Tra le lacrime che mi appannano gli occhi, vedo i soldati tedeschi che ammucchiano i ragazzi che hanno appena ucciso.
Mi asciugo con il dorso della mano e mi accorgo di una rete stesa sotto quel cumulo di corpi. Probabilmente è stata requisita a qualche pescatore di Portofino.
Adesso stanno legando braccia con gambe, membra con membra. Utilizzano pezzi di spago e filo di ferro ed in mezzo a schiene e teste incastrano diverse grosse pietre.
Infine chiudono la rete e la legano stretta, assicurandola con una grossa cima alla poppa del lancione.
A colpi di remi, nel mare calmo, la barca scivola prendendo il largo.
Appeso fuoribordo trascina il suo macabro carico.

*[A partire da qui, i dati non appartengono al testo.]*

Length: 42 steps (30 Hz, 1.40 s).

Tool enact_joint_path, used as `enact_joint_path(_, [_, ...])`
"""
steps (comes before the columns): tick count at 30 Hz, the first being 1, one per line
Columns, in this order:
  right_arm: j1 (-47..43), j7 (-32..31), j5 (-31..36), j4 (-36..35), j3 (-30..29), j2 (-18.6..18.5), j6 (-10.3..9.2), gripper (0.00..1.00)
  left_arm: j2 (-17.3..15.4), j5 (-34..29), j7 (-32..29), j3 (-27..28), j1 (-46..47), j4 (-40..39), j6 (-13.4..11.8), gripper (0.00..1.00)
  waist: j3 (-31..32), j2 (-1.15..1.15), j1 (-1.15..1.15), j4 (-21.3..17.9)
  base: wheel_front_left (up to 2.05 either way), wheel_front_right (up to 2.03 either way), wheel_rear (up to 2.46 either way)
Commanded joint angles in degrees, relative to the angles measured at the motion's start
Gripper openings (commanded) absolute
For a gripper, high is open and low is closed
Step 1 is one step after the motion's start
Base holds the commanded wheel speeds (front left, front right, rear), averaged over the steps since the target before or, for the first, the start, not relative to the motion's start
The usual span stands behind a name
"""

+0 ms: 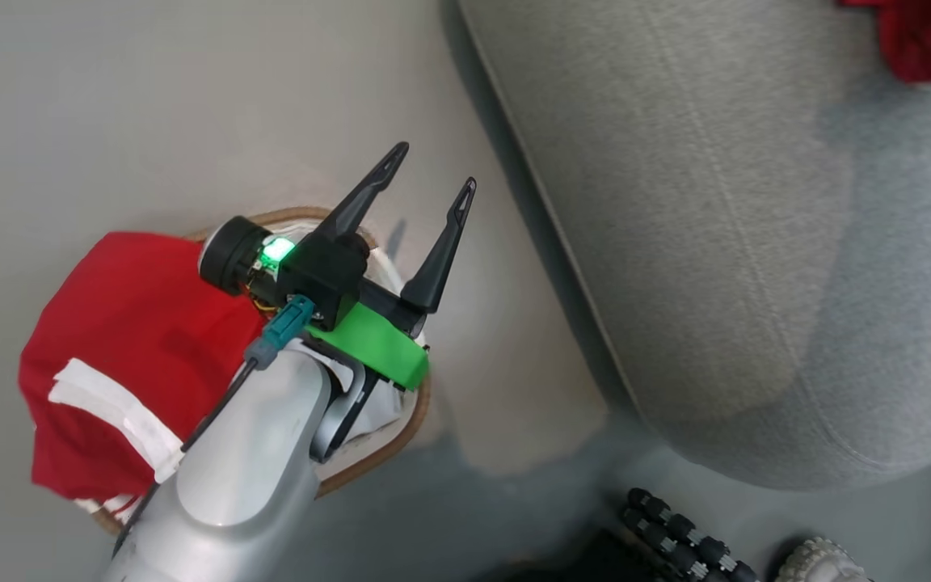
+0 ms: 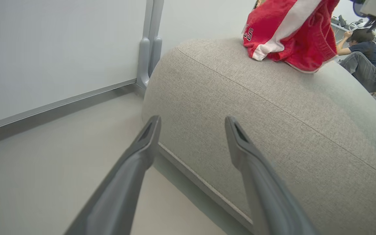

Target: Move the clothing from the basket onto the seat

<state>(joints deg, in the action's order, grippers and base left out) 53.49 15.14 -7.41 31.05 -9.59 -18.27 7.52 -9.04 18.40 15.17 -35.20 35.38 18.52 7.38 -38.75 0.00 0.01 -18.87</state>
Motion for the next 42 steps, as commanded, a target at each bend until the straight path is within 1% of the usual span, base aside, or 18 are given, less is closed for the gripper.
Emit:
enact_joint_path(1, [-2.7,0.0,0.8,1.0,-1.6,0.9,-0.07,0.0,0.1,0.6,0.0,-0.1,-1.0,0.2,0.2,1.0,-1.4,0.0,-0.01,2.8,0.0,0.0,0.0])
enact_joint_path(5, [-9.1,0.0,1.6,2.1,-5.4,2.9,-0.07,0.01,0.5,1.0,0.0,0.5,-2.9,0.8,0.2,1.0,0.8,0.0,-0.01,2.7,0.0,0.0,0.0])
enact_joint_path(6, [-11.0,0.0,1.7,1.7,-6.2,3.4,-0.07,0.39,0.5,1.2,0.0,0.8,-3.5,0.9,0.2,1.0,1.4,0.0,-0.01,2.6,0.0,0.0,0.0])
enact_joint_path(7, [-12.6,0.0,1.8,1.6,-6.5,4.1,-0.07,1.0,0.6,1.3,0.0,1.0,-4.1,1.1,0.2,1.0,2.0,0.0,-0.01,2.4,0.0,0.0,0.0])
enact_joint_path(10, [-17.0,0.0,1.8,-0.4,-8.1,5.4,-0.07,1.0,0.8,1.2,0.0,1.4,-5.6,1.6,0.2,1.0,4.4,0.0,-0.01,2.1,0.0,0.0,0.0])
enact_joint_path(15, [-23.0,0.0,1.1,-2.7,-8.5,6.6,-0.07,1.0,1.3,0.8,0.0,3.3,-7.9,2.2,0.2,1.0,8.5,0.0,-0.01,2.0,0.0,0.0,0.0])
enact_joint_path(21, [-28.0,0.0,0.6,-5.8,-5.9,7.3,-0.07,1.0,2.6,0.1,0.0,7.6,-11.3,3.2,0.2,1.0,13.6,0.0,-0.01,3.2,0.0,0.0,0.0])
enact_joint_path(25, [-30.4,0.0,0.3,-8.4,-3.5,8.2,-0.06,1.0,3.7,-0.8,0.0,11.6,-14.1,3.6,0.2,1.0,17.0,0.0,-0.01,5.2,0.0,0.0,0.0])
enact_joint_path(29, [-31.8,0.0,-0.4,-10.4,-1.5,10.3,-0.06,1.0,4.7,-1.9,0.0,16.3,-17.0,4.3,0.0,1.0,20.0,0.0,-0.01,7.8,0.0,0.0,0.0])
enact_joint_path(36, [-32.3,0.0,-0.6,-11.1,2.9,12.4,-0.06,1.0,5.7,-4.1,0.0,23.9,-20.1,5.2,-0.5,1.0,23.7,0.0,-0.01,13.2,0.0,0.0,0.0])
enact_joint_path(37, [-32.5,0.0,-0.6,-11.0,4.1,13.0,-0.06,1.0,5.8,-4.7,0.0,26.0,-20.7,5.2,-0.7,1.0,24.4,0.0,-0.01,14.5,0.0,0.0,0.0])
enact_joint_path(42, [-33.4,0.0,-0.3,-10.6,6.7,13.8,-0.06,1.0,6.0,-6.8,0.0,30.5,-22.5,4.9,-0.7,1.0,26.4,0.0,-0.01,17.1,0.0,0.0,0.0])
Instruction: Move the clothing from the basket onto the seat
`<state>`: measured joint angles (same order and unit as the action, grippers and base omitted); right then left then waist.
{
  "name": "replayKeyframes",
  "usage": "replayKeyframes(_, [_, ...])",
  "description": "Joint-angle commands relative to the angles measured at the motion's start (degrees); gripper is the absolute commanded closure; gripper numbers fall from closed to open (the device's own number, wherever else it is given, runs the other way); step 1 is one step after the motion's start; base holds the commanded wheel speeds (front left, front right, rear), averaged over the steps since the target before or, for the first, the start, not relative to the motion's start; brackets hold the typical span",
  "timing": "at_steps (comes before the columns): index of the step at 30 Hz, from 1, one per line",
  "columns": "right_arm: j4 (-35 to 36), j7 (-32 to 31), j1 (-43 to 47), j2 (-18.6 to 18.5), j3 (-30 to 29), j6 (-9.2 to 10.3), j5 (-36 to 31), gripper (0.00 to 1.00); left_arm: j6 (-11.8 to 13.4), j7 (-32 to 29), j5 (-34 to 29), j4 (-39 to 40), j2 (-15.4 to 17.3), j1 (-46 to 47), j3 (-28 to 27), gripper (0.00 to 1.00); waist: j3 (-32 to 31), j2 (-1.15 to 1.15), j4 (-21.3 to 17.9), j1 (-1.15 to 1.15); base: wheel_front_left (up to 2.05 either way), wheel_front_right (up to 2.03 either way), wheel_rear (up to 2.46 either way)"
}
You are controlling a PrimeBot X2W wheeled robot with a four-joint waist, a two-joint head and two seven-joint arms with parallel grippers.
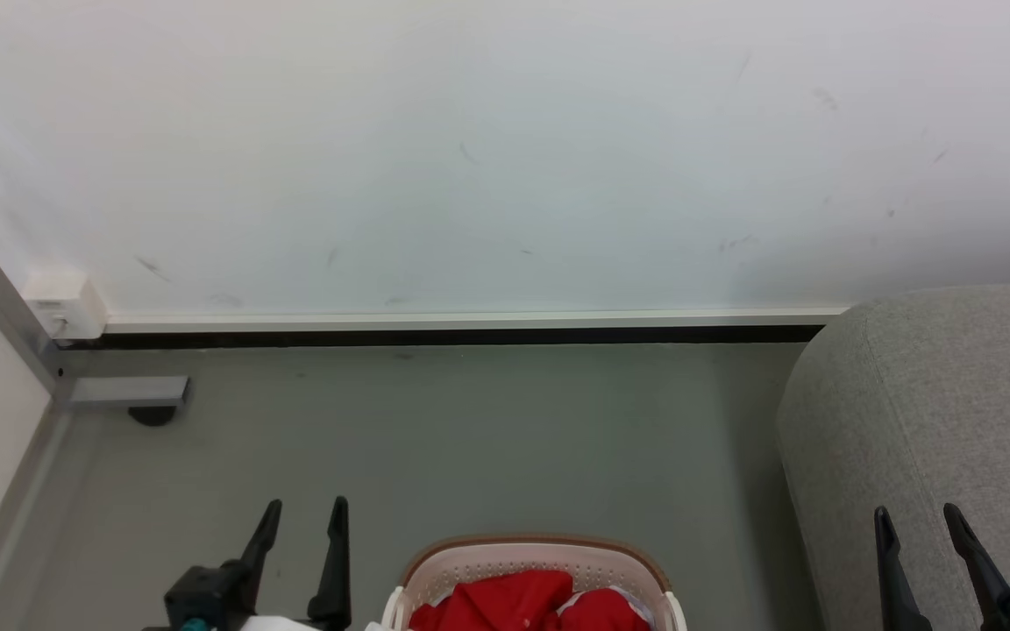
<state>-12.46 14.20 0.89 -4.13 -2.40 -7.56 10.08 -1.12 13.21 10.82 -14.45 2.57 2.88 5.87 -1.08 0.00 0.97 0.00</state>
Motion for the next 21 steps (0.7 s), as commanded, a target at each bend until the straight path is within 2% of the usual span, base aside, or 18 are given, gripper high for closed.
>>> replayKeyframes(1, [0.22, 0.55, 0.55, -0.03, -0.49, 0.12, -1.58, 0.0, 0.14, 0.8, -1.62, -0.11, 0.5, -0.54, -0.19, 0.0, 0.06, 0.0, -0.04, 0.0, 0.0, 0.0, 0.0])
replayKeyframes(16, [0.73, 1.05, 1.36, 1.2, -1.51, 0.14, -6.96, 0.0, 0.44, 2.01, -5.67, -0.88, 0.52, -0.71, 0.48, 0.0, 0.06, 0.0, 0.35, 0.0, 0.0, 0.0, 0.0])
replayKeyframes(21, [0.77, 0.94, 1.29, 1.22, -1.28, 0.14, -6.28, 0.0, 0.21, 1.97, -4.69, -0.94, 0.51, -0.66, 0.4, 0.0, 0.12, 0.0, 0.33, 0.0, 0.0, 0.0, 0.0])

Venti minuti dopo l’acqua scura inghiotte le povere vittime ma il buio della notte, pietosamente, nasconde la triste scena.

Da quando sono sceso all’Olivetta ho pensato di morire numerose volte, ed altrettante l’ho sperato.

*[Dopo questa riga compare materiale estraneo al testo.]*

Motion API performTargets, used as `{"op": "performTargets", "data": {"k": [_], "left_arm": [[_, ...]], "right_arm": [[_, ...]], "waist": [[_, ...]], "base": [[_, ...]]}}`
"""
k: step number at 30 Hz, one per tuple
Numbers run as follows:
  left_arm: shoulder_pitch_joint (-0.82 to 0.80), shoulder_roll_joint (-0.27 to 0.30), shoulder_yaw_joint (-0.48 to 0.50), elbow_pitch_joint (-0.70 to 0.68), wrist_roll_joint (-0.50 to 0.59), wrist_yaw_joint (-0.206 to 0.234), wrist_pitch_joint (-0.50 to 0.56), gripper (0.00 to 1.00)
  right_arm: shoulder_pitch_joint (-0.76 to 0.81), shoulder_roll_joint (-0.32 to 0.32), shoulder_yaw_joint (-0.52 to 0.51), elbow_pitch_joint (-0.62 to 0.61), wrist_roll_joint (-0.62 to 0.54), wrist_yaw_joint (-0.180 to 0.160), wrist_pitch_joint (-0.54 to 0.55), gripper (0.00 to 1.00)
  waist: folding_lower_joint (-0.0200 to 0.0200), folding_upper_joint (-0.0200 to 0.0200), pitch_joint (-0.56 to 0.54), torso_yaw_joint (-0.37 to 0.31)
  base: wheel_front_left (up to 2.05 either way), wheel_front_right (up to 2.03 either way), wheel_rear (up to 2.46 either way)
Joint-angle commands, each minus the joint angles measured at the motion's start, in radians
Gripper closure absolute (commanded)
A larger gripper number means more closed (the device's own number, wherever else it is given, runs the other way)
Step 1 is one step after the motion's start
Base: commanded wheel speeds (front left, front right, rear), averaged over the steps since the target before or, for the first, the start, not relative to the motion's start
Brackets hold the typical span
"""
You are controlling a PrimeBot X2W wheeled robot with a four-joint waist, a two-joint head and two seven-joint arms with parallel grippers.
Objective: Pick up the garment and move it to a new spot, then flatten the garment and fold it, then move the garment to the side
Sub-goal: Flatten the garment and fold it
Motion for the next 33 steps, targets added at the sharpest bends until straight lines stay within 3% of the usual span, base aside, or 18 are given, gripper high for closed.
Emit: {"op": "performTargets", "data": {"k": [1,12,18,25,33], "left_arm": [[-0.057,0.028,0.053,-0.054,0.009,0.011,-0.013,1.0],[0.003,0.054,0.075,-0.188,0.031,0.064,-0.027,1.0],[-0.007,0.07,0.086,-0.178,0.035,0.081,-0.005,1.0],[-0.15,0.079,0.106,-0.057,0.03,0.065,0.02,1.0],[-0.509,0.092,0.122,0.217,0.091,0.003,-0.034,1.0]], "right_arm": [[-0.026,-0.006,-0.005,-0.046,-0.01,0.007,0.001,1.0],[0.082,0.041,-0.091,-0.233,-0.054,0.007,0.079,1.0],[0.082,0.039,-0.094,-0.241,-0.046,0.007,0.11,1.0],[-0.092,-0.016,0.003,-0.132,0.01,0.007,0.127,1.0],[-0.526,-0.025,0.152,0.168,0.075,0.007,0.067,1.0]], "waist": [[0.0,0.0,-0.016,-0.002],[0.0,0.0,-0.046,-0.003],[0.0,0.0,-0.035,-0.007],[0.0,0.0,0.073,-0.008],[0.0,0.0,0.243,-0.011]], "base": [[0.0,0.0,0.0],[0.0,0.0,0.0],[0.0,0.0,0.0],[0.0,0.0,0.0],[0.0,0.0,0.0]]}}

Il dolore aumenta ad ogni colpo, smentendo ogni volta la convinzione di aver già raggiunto il massimo sopportabile.
Mi rompono il naso con una pietra raccolta tra i ciottoli della spiaggia.
Con lo stesso sasso mi spaccano le labbra e la maggior parte dei denti.
Finalmente, quando mi amputano l’indice della mano sinistra segandolo con un coltello, perdo i sensi.
Mi risveglio e perdo conoscenza numerose volte, divorato dalla febbre e dal delirio.
Delle giornate che seguono ho solo vaghi ricordi. Mi hanno raccontato che dopo essere stato torturato per farmi rivelare dove si nascondeva mio fratello, sono stato rinchiuso in una cella del castello. Ci sono rimasto per due giorni e due notti, ferito, praticamente moribondo.
Nel frattempo il buon Giulio era riuscito a far sapere alla Curia di Genova, utilizzando tortuosi passaparola, quanto era successo all’Olivetta. La reazione fu immediata ed il Comando Tedesco, pur di non guastare il precario ed importante equilibrio con la Chiesa, diede immediato ordine al tenente Reimers di rilasciare don Carlini.
Fu così che uscii dalla cella del castello di Portofino: qualche giorno ancora e sarei morto.
Mi trasportarono fino a casa sopra una barella improvvisata. L’assistenza e le cure dei miei parrocchiani bloccarono sul nascere un principio d’infezione nel punto dove mi era stato segato il dito.
Dopo circa una settimana anche la febbre si calmò, ed io lentamente resuscitai, lasciando quel mondo d’ombre, incubi e strane realtà, in cui ero sprofondato per diversi giorni.